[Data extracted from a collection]
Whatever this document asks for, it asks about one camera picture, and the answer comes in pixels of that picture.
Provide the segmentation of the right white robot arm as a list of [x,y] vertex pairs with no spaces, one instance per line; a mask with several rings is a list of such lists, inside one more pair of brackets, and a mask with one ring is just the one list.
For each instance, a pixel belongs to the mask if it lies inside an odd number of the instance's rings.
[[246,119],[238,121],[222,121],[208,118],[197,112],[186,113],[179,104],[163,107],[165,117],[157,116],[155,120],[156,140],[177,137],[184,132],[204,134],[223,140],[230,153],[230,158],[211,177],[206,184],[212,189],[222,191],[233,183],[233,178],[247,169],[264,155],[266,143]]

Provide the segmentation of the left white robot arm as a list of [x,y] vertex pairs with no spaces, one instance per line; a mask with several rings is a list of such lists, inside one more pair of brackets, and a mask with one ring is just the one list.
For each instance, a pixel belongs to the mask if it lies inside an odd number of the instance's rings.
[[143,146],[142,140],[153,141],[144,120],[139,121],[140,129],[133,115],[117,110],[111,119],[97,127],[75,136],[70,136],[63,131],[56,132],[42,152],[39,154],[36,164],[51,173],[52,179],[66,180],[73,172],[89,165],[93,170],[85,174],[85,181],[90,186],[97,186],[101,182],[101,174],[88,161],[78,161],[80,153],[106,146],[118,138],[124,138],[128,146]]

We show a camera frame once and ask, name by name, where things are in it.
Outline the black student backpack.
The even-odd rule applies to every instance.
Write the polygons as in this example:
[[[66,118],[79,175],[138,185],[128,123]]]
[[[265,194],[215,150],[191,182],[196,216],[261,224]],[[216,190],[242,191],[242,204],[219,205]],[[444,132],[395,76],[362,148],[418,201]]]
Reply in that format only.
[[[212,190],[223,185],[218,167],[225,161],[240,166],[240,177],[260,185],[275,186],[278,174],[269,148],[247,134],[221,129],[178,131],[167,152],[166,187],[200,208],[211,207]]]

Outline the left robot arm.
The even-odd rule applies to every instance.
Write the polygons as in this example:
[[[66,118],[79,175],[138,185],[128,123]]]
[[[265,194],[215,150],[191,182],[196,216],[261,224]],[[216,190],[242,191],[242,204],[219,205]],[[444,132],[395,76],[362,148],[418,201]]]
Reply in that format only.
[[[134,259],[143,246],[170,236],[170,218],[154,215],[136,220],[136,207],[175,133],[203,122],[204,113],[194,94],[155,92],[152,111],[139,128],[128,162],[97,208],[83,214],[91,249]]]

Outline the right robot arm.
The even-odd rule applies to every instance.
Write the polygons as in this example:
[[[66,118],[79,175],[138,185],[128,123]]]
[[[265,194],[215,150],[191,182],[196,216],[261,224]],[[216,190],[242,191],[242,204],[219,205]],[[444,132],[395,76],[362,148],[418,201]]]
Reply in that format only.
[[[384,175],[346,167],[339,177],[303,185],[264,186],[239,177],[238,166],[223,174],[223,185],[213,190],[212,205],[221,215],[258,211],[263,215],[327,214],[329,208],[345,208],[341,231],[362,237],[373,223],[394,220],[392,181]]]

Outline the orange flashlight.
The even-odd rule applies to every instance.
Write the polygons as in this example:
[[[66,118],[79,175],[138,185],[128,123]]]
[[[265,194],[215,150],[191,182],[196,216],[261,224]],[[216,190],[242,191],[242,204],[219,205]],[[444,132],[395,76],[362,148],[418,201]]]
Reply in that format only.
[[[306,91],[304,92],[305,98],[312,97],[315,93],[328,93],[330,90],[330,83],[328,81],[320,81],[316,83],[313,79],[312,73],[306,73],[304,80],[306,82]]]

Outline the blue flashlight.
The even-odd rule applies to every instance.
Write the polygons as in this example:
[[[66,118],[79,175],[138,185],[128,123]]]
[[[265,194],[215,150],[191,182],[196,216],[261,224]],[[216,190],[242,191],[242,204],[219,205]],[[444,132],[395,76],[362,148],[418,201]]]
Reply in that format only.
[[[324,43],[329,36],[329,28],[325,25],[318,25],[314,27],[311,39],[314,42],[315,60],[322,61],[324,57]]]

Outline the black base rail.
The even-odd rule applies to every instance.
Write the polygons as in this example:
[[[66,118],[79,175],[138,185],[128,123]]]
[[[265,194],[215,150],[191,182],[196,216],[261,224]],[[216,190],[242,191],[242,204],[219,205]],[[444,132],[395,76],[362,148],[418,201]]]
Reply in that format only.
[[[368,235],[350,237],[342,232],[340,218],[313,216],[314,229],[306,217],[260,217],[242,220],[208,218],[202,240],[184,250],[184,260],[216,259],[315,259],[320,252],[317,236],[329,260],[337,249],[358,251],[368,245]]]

▸ **Task details**: Could you repeat every record word for word?

▸ **Response to this exercise**:
Whatever this document asks for, it asks about one camera picture, and the answer comes in pixels of that picture.
Provide the segmentation of the right white robot arm as a list of [x,y] vertex pairs with no spaces, one instance per line; a mask with several rings is a list of such lists, inside one more pair of brackets, and a mask with one ring is just the one list.
For each instance, a pixel belongs to the mask if it lies inside an odd number of the instance's rings.
[[246,119],[238,121],[222,121],[208,118],[197,112],[186,113],[179,104],[163,107],[165,117],[157,116],[155,120],[156,140],[177,137],[184,132],[204,134],[223,140],[230,153],[230,158],[211,177],[206,184],[212,189],[222,191],[233,183],[233,178],[247,169],[264,155],[266,143]]

Provide the segmentation of the left white robot arm as a list of [x,y] vertex pairs with no spaces, one instance per line; a mask with several rings is a list of such lists, inside one more pair of brackets, and a mask with one ring is just the one list.
For each instance, a pixel belongs to the mask if it lies inside an odd number of the instance's rings.
[[143,146],[142,140],[153,141],[144,120],[139,121],[140,129],[133,115],[117,110],[111,119],[97,127],[75,136],[70,136],[63,131],[56,132],[42,152],[39,154],[36,164],[51,173],[52,179],[66,180],[73,172],[89,165],[93,170],[85,174],[85,181],[90,186],[97,186],[101,182],[101,174],[88,161],[78,161],[80,153],[106,146],[118,138],[124,138],[128,146]]

We show a camera frame once and ask, name by name, where things are in it.
Outline the black student backpack.
The even-odd rule applies to every instance.
Write the polygons as in this example:
[[[66,118],[79,175],[138,185],[128,123]]]
[[[265,194],[215,150],[191,182],[196,216],[261,224]],[[216,190],[242,191],[242,204],[219,205]],[[444,132],[395,76],[362,148],[418,201]]]
Reply in that format only.
[[[212,190],[223,185],[218,167],[225,161],[240,166],[240,177],[260,185],[275,186],[278,174],[269,148],[247,134],[221,129],[178,131],[167,152],[166,187],[200,208],[211,207]]]

Outline the left robot arm.
The even-odd rule applies to every instance.
Write the polygons as in this example:
[[[66,118],[79,175],[138,185],[128,123]]]
[[[265,194],[215,150],[191,182],[196,216],[261,224]],[[216,190],[242,191],[242,204],[219,205]],[[444,132],[395,76],[362,148],[418,201]]]
Reply in that format only.
[[[134,259],[143,246],[170,236],[170,218],[154,215],[136,220],[136,207],[175,133],[203,122],[204,113],[194,94],[155,92],[152,111],[139,128],[128,162],[97,208],[83,214],[91,249]]]

Outline the right robot arm.
The even-odd rule applies to every instance.
Write the polygons as in this example:
[[[66,118],[79,175],[138,185],[128,123]]]
[[[265,194],[215,150],[191,182],[196,216],[261,224]],[[216,190],[242,191],[242,204],[219,205]],[[444,132],[395,76],[362,148],[418,201]]]
Reply in that format only.
[[[384,175],[346,167],[339,177],[303,185],[264,186],[239,177],[238,166],[223,174],[223,185],[213,190],[212,205],[221,215],[258,211],[263,215],[327,214],[329,208],[345,208],[341,231],[362,237],[373,223],[394,220],[392,181]]]

Outline the orange flashlight.
The even-odd rule applies to every instance.
Write the polygons as in this example:
[[[66,118],[79,175],[138,185],[128,123]]]
[[[265,194],[215,150],[191,182],[196,216],[261,224]],[[216,190],[242,191],[242,204],[219,205]],[[444,132],[395,76],[362,148],[418,201]]]
Reply in that format only.
[[[306,91],[304,92],[305,98],[312,97],[315,93],[328,93],[330,90],[330,83],[328,81],[320,81],[316,83],[313,79],[312,73],[306,73],[304,80],[306,82]]]

Outline the blue flashlight.
The even-odd rule applies to every instance.
Write the polygons as in this example:
[[[66,118],[79,175],[138,185],[128,123]]]
[[[265,194],[215,150],[191,182],[196,216],[261,224]],[[216,190],[242,191],[242,204],[219,205]],[[444,132],[395,76],[362,148],[418,201]]]
Reply in that format only.
[[[324,43],[329,36],[329,28],[325,25],[318,25],[314,27],[311,39],[314,42],[315,60],[322,61],[324,57]]]

Outline the black base rail.
The even-odd rule applies to every instance.
Write the polygons as in this example:
[[[66,118],[79,175],[138,185],[128,123]]]
[[[265,194],[215,150],[191,182],[196,216],[261,224]],[[216,190],[242,191],[242,204],[219,205]],[[444,132],[395,76],[362,148],[418,201]]]
Reply in that format only.
[[[368,235],[350,237],[342,232],[340,218],[313,216],[314,229],[306,217],[260,217],[242,220],[208,218],[202,240],[184,250],[184,260],[216,259],[315,259],[320,252],[317,236],[329,260],[337,249],[358,251],[368,245]]]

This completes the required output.